* Data extracts *
§
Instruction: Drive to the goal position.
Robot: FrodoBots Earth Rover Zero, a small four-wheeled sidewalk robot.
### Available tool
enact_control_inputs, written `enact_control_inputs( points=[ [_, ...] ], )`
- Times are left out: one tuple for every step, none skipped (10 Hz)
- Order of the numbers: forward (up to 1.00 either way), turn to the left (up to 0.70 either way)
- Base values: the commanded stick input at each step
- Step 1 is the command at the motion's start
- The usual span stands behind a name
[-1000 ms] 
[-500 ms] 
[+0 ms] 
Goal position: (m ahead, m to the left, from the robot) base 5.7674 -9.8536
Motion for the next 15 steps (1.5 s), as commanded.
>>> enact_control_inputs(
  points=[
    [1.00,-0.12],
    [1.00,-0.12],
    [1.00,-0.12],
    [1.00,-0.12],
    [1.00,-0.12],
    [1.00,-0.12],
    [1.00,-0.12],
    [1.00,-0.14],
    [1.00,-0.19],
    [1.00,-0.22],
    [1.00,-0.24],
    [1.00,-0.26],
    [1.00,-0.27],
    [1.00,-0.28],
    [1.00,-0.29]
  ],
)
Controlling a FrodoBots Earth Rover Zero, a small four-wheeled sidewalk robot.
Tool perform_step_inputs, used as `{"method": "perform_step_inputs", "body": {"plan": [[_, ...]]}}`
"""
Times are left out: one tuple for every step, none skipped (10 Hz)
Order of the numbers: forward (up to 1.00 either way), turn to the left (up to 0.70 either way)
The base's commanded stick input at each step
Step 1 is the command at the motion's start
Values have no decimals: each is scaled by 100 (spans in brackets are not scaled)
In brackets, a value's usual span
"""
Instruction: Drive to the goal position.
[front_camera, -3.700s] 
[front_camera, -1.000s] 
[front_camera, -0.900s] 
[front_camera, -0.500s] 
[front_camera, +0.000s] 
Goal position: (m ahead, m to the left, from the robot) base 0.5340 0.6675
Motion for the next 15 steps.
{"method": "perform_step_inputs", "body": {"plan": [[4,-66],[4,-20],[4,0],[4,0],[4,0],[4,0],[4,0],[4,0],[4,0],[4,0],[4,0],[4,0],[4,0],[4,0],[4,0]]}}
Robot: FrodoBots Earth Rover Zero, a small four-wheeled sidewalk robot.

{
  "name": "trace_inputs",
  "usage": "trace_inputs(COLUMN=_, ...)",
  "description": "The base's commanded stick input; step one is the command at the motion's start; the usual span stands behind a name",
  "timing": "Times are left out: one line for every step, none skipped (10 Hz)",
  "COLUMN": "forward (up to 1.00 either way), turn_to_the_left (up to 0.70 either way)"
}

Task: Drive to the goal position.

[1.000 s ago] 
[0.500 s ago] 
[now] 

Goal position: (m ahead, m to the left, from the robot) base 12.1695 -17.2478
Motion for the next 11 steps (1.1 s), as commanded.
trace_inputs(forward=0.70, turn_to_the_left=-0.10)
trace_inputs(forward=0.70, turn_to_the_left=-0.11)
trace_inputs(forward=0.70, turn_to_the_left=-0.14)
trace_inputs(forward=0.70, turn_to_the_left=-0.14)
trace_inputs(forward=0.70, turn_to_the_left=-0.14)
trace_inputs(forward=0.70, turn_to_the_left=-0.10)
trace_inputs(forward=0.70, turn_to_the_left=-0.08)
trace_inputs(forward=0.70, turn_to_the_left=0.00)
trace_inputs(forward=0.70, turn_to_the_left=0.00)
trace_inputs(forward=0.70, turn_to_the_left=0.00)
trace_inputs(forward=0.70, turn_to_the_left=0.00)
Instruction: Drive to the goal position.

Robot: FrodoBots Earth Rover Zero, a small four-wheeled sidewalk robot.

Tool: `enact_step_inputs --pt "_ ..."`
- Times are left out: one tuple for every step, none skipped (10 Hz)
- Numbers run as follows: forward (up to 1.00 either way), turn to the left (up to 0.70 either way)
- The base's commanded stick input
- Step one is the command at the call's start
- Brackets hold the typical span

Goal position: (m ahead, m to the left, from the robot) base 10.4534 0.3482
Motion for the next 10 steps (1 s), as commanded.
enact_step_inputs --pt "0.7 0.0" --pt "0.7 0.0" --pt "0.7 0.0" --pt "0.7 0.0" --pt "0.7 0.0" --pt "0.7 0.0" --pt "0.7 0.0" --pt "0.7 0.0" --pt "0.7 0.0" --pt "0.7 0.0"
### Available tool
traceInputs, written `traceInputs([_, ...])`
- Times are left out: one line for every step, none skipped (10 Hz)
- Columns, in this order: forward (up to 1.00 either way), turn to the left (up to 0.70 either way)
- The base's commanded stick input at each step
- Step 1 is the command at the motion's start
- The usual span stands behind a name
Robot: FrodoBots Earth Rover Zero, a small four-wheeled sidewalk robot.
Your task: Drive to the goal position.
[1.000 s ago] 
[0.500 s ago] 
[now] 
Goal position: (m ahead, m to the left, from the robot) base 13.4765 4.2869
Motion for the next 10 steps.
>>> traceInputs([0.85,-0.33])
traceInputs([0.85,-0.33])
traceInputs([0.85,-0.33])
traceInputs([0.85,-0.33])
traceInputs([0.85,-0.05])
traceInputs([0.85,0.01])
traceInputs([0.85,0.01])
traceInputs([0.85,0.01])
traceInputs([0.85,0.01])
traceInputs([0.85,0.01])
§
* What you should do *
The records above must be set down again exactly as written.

* Response for this exercise *
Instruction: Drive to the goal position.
Robot: FrodoBots Earth Rover Zero, a small four-wheeled sidewalk robot.
### Available tool
enact_control_inputs, written `enact_control_inputs( points=[ [_, ...] ], )`
- Times are left out: one tuple for every step, none skipped (10 Hz)
- Order of the numbers: forward (up to 1.00 either way), turn to the left (up to 0.70 either way)
- Base values: the commanded stick input at each step
- Step 1 is the command at the motion's start
- The usual span stands behind a name
[-1000 ms] 
[-500 ms] 
[+0 ms] 
Goal position: (m ahead, m to the left, from the robot) base 5.7674 -9.8536
Motion for the next 15 steps (1.5 s), as commanded.
>>> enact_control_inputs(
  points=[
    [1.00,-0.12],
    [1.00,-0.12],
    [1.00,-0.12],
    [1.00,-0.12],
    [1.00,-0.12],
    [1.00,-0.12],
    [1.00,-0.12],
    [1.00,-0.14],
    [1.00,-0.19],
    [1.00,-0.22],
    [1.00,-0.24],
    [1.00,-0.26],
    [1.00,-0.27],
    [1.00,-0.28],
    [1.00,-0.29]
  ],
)
Controlling a FrodoBots Earth Rover Zero, a small four-wheeled sidewalk robot.
Tool perform_step_inputs, used as `{"method": "perform_step_inputs", "body": {"plan": [[_, ...]]}}`
"""
Times are left out: one tuple for every step, none skipped (10 Hz)
Order of the numbers: forward (up to 1.00 either way), turn to the left (up to 0.70 either way)
The base's commanded stick input at each step
Step 1 is the command at the motion's start
Values have no decimals: each is scaled by 100 (spans in brackets are not scaled)
In brackets, a value's usual span
"""
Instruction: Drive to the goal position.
[front_camera, -3.700s] 
[front_camera, -1.000s] 
[front_camera, -0.900s] 
[front_camera, -0.500s] 
[front_camera, +0.000s] 
Goal position: (m ahead, m to the left, from the robot) base 0.5340 0.6675
Motion for the next 15 steps.
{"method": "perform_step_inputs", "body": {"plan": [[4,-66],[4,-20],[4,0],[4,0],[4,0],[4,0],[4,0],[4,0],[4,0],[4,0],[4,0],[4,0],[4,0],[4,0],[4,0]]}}
Robot: FrodoBots Earth Rover Zero, a small four-wheeled sidewalk robot.

{
  "name": "trace_inputs",
  "usage": "trace_inputs(COLUMN=_, ...)",
  "description": "The base's commanded stick input; step one is the command at the motion's start; the usual span stands behind a name",
  "timing": "Times are left out: one line for every step, none skipped (10 Hz)",
  "COLUMN": "forward (up to 1.00 either way), turn_to_the_left (up to 0.70 either way)"
}

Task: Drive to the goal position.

[1.000 s ago] 
[0.500 s ago] 
[now] 

Goal position: (m ahead, m to the left, from the robot) base 12.1695 -17.2478
Motion for the next 11 steps (1.1 s), as commanded.
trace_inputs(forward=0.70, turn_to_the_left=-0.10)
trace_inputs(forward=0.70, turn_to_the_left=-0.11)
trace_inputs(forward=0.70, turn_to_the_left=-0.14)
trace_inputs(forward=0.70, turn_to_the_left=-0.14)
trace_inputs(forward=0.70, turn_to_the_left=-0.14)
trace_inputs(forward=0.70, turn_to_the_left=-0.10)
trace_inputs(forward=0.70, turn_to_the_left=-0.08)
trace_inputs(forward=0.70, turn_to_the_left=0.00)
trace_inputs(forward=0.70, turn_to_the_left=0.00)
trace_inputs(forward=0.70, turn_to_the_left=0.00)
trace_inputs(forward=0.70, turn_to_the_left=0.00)
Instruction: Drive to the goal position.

Robot: FrodoBots Earth Rover Zero, a small four-wheeled sidewalk robot.

Tool: `enact_step_inputs --pt "_ ..."`
- Times are left out: one tuple for every step, none skipped (10 Hz)
- Numbers run as follows: forward (up to 1.00 either way), turn to the left (up to 0.70 either way)
- The base's commanded stick input
- Step one is the command at the call's start
- Brackets hold the typical span

Goal position: (m ahead, m to the left, from the robot) base 10.4534 0.3482
Motion for the next 10 steps (1 s), as commanded.
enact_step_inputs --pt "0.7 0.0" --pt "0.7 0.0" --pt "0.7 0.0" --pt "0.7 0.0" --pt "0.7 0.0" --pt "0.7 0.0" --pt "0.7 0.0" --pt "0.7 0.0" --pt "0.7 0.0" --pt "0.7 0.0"
### Available tool
traceInputs, written `traceInputs([_, ...])`
- Times are left out: one line for every step, none skipped (10 Hz)
- Columns, in this order: forward (up to 1.00 either way), turn to the left (up to 0.70 either way)
- The base's commanded stick input at each step
- Step 1 is the command at the motion's start
- The usual span stands behind a name
Robot: FrodoBots Earth Rover Zero, a small four-wheeled sidewalk robot.
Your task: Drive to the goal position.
[1.000 s ago] 
[0.500 s ago] 
[now] 
Goal position: (m ahead, m to the left, from the robot) base 13.4765 4.2869
Motion for the next 10 steps.
>>> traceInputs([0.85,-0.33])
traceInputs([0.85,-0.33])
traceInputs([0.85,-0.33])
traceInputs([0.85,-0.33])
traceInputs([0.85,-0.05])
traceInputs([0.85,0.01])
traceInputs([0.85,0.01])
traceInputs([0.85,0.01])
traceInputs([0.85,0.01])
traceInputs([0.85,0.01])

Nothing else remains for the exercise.